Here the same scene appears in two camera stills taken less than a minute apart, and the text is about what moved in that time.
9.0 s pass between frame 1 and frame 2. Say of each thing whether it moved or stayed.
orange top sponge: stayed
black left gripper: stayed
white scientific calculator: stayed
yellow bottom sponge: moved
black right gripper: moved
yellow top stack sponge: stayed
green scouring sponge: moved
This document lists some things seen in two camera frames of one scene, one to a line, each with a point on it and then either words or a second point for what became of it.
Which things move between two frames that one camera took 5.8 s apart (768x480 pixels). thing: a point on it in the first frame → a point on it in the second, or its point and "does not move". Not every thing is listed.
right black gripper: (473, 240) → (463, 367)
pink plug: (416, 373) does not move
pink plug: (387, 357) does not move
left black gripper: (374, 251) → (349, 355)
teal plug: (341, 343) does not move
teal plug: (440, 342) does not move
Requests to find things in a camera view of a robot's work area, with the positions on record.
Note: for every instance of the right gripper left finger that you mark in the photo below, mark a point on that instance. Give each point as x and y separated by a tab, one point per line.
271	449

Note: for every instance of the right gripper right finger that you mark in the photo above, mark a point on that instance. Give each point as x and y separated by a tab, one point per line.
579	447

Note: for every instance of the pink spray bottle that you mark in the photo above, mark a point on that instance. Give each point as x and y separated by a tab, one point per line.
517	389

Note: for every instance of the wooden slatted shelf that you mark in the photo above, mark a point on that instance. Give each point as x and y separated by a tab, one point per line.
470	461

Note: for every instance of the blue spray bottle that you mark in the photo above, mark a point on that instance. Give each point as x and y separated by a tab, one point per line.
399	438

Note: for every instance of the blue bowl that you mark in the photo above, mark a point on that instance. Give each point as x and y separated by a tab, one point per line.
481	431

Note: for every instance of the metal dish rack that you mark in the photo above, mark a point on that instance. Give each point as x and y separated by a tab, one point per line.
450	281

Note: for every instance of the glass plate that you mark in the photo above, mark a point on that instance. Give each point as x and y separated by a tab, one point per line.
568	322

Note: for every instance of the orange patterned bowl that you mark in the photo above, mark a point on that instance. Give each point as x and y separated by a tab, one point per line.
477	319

§ What you need to do:
The lines to show are those in the data above that include "scene".

§ Task answer:
Here the same scene appears in two camera stills taken less than a minute apart, and the text is about what moved in that time.
This document lists some things seen in two camera frames of one scene, one to a line, each with a point on it and then either words or a second point for what became of it.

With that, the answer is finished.